Accessing Annotation Services from a Perl Program

The actual Perl code to perform the steps illustrated above is fairly straightforward.
We will cover each of the steps using short snippets of Perl code.

First, we recommend starting with something like

use SeedEnv;
use ANNOserver;
my $annO = ANNOserver->new;
.
.
.

Then, the following code can be used to scan the contents of the file $contigsF.
It writes out the fasta sequences of the detected RNAs to the file $RNAseqs, and writes 
a description of where the genes are located in the file $RNAtbl.

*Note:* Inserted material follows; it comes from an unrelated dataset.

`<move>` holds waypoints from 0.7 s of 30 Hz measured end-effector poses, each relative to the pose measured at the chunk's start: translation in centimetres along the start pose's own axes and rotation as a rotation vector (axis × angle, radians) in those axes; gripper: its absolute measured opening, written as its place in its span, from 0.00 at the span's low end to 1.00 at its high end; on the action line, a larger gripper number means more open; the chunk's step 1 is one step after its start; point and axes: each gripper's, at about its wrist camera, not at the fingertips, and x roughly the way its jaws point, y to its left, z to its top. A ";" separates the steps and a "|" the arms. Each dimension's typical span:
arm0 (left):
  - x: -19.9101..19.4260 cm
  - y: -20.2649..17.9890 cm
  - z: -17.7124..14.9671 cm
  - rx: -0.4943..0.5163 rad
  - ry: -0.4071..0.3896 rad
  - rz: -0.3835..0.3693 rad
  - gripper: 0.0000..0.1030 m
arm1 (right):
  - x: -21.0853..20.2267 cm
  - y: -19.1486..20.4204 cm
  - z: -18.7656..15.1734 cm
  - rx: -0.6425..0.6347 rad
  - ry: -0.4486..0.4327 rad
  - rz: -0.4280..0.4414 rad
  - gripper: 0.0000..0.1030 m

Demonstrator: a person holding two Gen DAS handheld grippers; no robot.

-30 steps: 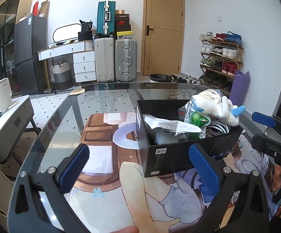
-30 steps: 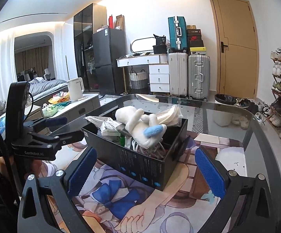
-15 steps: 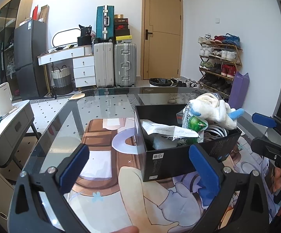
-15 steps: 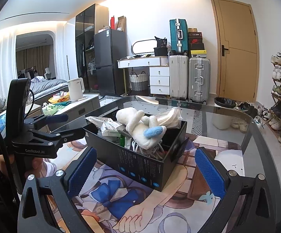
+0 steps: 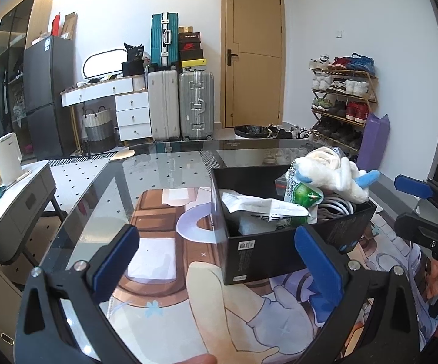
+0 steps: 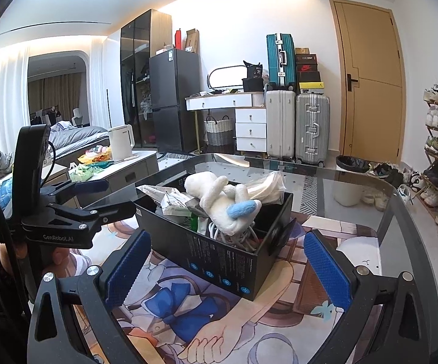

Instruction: Organize soft objects

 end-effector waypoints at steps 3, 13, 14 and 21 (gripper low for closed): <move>-0.1 0.1 0.0 -0.012 -0.001 -0.007 1.00 | 0.0 -0.1 0.0 0.008 -0.006 0.003 0.99; -0.2 0.4 0.0 -0.023 -0.007 -0.006 1.00 | -0.3 -0.2 0.0 0.009 -0.016 0.005 0.99; -0.2 0.4 0.0 -0.021 -0.009 -0.007 1.00 | -0.3 -0.2 0.0 0.008 -0.016 0.005 0.99; -0.4 0.1 0.0 -0.007 -0.015 -0.002 1.00 | -0.4 -0.2 0.0 0.001 -0.018 0.003 0.99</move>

open(CONTIGS,"<$contigsF") || die "could not open $contigsF";
my $results          = $annO->find_rnas( -input   => \*CONTIGS,
 -genus   => $genus,
 -species => $species,
 -domain  => $domain
                                       );

open(RNASEQS,">$RNAseqs") || die "could not open $RNAseqs";
open(RNATBL,">$RNAtbl")   || die "could not open $RNAtbl";
my($fasta,$genes) = @$results;
print RNASEQS $fasta;
close(RNASEQS);
foreach $_ (sort { $a->[0] cmp $b->[0] } @$genes)
{
    print RNATBL join("\t",@$_),"\n";
}
close(RNATBL);       
close(CONTIGS);

To locate the protein-encoding genes, write their translations to
the file $PEGtranslations, their locations to $PEGtbl, and the functions
that could be assigned to $functions.

open(TRANS,">$PEGtranslations") || die "could not open $PEGtranslations";
open(PEGTBL,">$PEGtbl")         || die "could not open $PEGtbl";
open(FUNCTIONS,">$functions")   || die "could not open $functions";
open(CONTIGS,"<$contigsF")      || die "could not open $contigsF";

$results = $annO->call_genes( -input => \*CONTIGS );
($fasta,$genes) = @$results;
print TRANS $fasta;
close(TRANS);

foreach $_ (sort { $a->[0] cmp $b->[0] } @$genes)
{
    print PEGTBL join("\t",@$_),"\n";
}
close(PEGTBL);       

open(TRANS,"<$PEGtranslations") || die "could not open $PEGtranslations";
my $handle = $annO->assign_function_to_prot( -input => \*TRANS, 
     -assignToAll => 1,
     -kmer => 8,
     -scoreThreshhold => 3,
     -hitThreshhold => 3,
     -normalizeScores => 0,
     -detailed => 0
                                           );
my @roles = ();
while (my $tuple = $handle->get_next())
{
    my($peg,$function,undef,$score) = @$tuple;
    foreach my $role (&SeedUtils::roles_of_function($function))
    {
push(@roles,[$role,$peg]);
    }
    print FUNCTIONS join("\t",($score,$peg,$function)),"\n";
}
close(TRANS);
close(FUNCTIONS);


Finally, the code to produce the metabolic reconstruction estimate from
the list of [$role,$peg] pairs would be as follows:

open(MR,">$metabolic_recon") || die "could not open $metabolic_recon";
my $recon = $annO->metabolic_reconstruction( -roles => \@roles );
foreach $_ (@$recon)
{
    print MR join("\t",@$_),"\n";
}
close(MR);

These three snippets of code are nontrivial, but when you realize that
they actually support 

     1. the calling of genes, 
     2. assignment of functions to the genes, and 
     3. the derivation of a metabolic reconstruction, 

we hope that you agree that they are actually quite minimal.